Regions allow us to move past this problem. We can permit arbitrary aliasing, secure in the knowledge that the type system will prevent these aliases from escaping out into the wild. In other words, we know that even if you package up all those redundant arguments into a struct, that struct itself will never outlive the function where it is created. This sort of reasoning is absolutely crucial to effectively support stack allocation, which is a primary goal of Rust (but which I doubt is a goal for Plaid; nonetheless I am sure they will encounter this problem from time to time).

Inherited mutability

The second is that our notion of inherited mutability lets us freeze an entire family of owned objects at once. I intend to write another tutorial-style blog post on this, so for now I’ll just say that if you own a freezable data structure—and all the various container types in Rust will eventually be freezable, I think—you can convert it between mutable and immutable and back again. They have a similar notion of converting unique to immutable, but as far as I can tell this is a shall immutability that does not itself extend to the unique objects within. It’s possible that I am misreading the type rules on this point though. Also, I think Rust’s notion of inherited mutability could be applied to their system without great difficulty.
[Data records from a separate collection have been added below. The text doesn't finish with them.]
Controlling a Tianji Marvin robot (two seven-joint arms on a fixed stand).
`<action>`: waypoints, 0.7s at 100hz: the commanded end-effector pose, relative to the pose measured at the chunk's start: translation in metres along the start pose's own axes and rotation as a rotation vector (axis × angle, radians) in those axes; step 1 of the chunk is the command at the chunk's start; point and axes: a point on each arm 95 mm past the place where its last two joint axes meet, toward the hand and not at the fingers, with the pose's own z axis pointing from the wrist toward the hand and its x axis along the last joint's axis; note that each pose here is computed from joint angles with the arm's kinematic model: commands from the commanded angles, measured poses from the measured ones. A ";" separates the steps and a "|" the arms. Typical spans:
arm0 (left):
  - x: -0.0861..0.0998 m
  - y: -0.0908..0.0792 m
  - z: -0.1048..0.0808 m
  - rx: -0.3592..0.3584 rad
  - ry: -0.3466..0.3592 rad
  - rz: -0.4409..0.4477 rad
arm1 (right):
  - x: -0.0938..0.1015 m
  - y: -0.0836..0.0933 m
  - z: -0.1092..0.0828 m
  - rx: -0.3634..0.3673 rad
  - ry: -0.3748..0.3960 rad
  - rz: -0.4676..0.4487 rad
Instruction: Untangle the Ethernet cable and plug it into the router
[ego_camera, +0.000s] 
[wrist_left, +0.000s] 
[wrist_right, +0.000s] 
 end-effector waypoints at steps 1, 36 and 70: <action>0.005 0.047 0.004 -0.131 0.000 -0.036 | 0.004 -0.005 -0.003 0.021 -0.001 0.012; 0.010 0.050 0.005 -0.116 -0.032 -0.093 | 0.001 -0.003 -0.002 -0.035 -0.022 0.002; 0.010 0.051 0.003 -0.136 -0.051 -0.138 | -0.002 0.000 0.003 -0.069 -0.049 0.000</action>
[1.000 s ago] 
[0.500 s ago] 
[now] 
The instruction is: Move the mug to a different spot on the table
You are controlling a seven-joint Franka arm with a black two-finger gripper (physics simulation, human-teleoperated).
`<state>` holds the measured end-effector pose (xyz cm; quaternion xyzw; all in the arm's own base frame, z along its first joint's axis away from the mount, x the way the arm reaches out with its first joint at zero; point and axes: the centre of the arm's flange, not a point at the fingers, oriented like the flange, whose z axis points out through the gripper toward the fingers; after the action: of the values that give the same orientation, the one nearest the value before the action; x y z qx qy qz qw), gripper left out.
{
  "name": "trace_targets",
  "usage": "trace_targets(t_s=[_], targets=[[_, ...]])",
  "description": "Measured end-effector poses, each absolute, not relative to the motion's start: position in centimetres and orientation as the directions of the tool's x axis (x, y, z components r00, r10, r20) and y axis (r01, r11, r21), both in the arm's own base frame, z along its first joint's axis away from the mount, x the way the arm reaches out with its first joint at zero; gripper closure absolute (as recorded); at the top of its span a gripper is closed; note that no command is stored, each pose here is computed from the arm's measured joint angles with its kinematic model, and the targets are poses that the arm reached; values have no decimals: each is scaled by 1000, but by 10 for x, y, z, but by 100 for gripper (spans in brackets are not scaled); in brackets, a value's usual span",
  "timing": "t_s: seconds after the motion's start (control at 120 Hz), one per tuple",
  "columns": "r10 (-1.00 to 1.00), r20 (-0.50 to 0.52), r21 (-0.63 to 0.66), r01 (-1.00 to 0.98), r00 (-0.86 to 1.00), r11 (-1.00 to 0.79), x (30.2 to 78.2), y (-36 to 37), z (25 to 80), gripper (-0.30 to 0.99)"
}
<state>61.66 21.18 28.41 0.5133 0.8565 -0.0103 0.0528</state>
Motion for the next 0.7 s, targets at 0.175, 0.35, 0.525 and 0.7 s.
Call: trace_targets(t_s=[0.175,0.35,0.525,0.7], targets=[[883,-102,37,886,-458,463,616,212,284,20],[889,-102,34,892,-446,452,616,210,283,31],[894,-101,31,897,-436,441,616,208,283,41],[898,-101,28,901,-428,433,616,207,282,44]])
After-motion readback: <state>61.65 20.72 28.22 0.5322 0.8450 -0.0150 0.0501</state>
How is it more expressive than Rust?

The main thing which they can do that we cannot is express the idea of borrowing a unique pointer but retaining the knowledge that the pointer is unique. For us, borrowing is intrinsically tied to aliasing—for one thing, borrowing a unique value does not make the original inaccessible, it just lessens the things you can do with it. For another, we always allow &T types to be copied.
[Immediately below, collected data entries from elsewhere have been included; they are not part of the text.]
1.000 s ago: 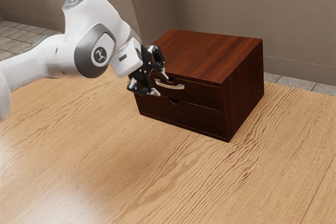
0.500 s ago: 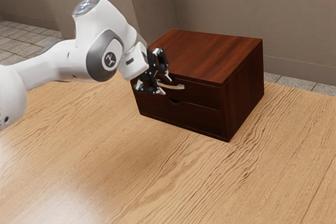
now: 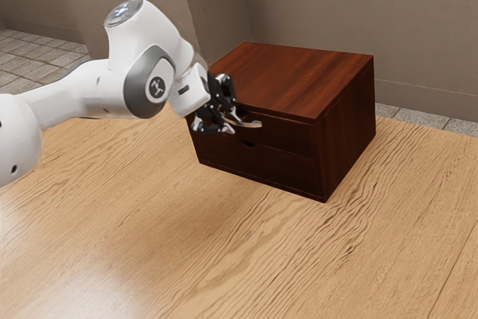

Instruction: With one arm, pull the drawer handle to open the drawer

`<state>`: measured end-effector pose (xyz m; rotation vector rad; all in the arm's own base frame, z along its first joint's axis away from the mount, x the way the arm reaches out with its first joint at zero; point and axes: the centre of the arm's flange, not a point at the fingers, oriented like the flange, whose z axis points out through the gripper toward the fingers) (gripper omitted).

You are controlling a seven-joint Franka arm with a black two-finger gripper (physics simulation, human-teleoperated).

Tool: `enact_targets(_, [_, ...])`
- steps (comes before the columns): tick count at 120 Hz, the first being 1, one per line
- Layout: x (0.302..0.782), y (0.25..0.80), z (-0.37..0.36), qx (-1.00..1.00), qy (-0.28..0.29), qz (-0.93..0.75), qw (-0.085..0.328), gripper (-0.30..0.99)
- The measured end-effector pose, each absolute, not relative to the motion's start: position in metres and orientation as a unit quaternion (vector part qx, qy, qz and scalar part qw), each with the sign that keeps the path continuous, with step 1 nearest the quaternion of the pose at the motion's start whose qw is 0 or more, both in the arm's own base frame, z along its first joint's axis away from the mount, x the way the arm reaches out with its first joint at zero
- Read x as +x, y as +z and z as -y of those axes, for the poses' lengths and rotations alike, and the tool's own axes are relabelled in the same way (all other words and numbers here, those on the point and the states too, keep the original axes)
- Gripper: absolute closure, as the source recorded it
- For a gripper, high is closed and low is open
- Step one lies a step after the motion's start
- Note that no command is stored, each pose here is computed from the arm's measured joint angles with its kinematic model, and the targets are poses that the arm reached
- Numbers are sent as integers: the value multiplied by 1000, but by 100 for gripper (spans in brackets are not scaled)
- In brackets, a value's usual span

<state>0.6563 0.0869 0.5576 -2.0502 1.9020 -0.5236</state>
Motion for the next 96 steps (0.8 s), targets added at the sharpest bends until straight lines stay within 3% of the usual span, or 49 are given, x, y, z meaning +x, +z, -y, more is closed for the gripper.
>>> enact_targets(96, [624,555,-85,-722,-183,-655,127,72])
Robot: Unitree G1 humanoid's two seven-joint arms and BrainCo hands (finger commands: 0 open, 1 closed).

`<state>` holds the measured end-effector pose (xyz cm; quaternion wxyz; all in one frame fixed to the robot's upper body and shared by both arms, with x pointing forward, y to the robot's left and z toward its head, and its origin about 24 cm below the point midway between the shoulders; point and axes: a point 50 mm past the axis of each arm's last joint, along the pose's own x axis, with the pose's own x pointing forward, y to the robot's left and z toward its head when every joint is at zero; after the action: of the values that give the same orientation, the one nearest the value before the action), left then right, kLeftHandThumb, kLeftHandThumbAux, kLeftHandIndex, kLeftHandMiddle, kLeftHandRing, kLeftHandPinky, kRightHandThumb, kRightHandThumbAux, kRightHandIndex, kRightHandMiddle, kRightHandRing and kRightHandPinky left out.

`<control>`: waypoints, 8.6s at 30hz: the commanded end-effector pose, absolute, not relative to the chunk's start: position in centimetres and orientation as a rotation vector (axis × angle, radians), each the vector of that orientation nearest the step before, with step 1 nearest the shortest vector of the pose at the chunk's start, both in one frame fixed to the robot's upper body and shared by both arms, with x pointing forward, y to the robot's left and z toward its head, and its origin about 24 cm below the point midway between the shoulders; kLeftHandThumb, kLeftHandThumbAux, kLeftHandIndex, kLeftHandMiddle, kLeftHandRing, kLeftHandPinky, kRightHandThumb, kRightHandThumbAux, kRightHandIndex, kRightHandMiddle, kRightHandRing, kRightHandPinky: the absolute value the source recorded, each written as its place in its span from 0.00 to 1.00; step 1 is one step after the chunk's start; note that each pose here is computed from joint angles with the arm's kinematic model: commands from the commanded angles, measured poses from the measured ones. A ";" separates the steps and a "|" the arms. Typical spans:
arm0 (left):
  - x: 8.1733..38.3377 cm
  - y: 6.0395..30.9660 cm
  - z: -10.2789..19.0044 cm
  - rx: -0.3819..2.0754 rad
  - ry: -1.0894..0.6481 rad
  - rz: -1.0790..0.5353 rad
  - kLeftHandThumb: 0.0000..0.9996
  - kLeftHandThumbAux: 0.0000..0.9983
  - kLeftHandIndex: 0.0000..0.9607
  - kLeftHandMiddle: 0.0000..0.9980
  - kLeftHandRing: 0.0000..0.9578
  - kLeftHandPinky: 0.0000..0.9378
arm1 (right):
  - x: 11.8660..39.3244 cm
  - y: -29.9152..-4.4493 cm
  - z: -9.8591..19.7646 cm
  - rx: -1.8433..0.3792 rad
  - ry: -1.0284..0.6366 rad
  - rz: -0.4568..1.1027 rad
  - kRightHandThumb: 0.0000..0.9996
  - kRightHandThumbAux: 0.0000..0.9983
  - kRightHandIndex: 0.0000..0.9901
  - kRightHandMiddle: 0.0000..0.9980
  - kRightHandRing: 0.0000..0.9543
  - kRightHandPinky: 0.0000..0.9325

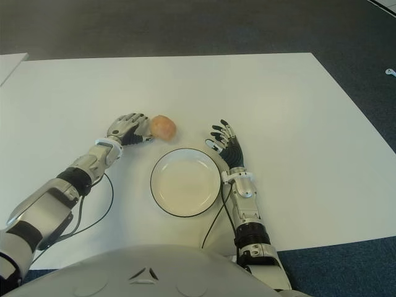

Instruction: Put the apples into the plate.

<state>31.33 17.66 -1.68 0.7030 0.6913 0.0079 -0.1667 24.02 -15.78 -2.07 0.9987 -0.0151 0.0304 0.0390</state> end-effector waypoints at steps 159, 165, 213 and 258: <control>30.5 14.3 5.6 1.394 -0.281 -0.465 0.25 0.23 0.00 0.00 0.00 0.00 | 21.4 -15.6 -6.9 0.005 0.283 0.084 0.14 0.62 0.06 0.25 0.24 0.20; 30.2 14.0 5.1 1.396 -0.271 -0.476 0.25 0.24 0.00 0.00 0.00 0.00 | 21.3 -15.6 -6.8 0.010 0.282 0.075 0.13 0.63 0.06 0.24 0.25 0.19; 27.1 13.9 1.2 1.402 -0.187 -0.517 0.26 0.23 0.00 0.00 0.00 0.00 | 21.3 -15.5 -6.2 -0.018 0.282 0.056 0.14 0.62 0.07 0.26 0.28 0.21; 26.9 17.0 -2.2 1.495 -0.072 -0.493 0.17 0.31 0.00 0.00 0.00 0.00 | 21.2 -15.9 -6.0 -0.015 0.280 0.049 0.12 0.63 0.07 0.26 0.29 0.23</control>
<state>28.14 15.18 0.48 0.7272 0.6481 -0.0984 -0.2037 24.34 -15.40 -2.15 0.9987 -0.0154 0.0292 0.0378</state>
Basically, in our system, a ~T type is always owned. So if you write:

fn foo(bar: ~Map<K,V>) {
    bar.insert(k, v);
    for bar.each |k, v| {
        ...                 // (bar is immutable here)
    }
}

This is a function which takes in a map, modifies it some, iterates over it, and then (implicitly) frees it. The same function could, if it wanted to, continue by sending bar to another task, or doing whatever. But, of course, it doesn’t here, and perhaps what I really wanted was just to do some work on behalf of the caller foo().
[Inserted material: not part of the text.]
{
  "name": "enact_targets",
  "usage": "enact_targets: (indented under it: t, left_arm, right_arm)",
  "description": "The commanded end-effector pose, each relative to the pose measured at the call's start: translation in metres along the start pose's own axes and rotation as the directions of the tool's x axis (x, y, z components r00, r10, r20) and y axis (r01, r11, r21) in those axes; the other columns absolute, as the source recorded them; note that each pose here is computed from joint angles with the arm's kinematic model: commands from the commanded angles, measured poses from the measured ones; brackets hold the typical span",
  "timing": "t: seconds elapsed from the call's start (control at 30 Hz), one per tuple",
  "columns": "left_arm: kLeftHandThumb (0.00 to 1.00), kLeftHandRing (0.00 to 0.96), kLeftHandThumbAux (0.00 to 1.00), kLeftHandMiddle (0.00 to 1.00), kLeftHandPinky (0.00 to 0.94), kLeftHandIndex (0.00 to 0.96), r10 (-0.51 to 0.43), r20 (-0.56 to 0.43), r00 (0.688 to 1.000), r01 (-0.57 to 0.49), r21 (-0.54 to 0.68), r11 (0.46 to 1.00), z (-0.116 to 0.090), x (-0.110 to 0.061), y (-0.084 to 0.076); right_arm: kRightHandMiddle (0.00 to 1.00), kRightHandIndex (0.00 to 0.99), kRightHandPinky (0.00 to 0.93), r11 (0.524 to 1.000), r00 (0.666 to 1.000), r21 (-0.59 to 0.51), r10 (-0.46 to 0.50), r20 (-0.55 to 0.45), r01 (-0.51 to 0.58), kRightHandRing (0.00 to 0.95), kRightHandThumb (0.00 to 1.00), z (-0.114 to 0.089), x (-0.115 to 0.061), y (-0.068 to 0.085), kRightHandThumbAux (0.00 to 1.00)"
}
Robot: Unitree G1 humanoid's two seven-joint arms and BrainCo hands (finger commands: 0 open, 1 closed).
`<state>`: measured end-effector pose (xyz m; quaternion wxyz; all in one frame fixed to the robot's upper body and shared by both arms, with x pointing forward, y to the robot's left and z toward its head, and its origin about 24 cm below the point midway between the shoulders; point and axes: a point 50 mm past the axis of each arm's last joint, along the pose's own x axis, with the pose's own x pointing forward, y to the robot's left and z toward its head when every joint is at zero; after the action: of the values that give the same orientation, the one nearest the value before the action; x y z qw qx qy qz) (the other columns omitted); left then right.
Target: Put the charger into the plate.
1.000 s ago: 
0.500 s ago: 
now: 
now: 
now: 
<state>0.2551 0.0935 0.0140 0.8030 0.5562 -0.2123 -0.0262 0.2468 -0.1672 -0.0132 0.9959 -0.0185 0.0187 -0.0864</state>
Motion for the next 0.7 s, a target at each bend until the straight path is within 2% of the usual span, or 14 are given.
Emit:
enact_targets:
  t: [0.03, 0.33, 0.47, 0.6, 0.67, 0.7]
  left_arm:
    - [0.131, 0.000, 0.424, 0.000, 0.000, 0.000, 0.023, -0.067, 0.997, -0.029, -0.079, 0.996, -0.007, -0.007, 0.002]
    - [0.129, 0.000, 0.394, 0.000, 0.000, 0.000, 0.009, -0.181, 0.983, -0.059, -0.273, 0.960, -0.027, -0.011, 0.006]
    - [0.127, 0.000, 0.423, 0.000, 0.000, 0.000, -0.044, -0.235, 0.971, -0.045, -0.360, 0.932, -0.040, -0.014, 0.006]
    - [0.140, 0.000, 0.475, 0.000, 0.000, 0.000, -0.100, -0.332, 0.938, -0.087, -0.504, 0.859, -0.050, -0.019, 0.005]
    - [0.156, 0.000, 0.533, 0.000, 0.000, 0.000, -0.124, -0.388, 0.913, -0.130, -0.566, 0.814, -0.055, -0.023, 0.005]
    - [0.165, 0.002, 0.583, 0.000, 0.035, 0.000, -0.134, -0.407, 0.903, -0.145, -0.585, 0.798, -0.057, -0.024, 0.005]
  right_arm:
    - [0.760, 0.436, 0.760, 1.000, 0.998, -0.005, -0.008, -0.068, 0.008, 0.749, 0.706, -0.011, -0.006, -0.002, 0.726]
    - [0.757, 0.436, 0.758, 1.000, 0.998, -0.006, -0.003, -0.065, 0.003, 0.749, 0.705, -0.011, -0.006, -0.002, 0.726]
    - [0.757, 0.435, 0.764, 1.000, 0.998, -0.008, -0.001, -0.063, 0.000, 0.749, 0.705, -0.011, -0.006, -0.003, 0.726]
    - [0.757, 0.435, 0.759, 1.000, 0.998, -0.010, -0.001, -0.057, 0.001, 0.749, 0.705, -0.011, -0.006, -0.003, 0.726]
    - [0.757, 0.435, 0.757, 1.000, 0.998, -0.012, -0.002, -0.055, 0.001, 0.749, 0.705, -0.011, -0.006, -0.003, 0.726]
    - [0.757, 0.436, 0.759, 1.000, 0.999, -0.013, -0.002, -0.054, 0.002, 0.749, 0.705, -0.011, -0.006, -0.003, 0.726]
Typically, the way that one expresses the idea that you want to take a Map but not consume it is to use a borrowed pointer:

fn foo(bar: &Map<K,V>) {
    bar.insert(k, v);            // (Error)
    for bar.each |k, v| {
        ...                 // (bar is immutable here)
    }
}

Unfortunately, as indicated in the comments, this code will not compile. This is because when you borrow a freezable data structure like a map, you must select if it is immutable (&Map<K,V>) or mutable (&mut Map<K,V>). But this example uses insert(), which requires mutability, and iteration, which requires immutability (modifying the map while iterating is a no-no).

There are ways to solve this problem. One is that, in the caller, you could use a ~Mut<Map<K,V>>: the Mut type basically moves the safety checks from compile-time to runtime. This means that if you try to insert into the map while iterating your task will fail (just as it would in Java, for example, or most other languages). However, using the Mut type adds some (slight) overhead and gives you fewer static guarantees, so it is not ideal. It’s really intended for use with managed data (e.g., @Mut<Map<K,V>>), where there is no hope of tracking the mutability statically since the map can be aliased.

Another option is to move the map into the function foo() and then return it back to the caller when foo() has finished:

fn foo(mut bar: ~Map<K,V>) -> ~Map<K,V> {
    bar.insert(k, v);
    for bar.each |k, v| {
        ...                 // (bar is immutable here)
    }
    return map;
}

This is a bit annoying, but it works. It’s similar to other affine systems like Alms.

Under the system proposed in this paper, however, a parameter labeled unique Map<K,V> would not be consumed by the callee. Basically it must be unique on entry to the callee and on exit. If the callee wished to consume the map, such as by sending it to another task, it would write unique >> none Map<K,V>.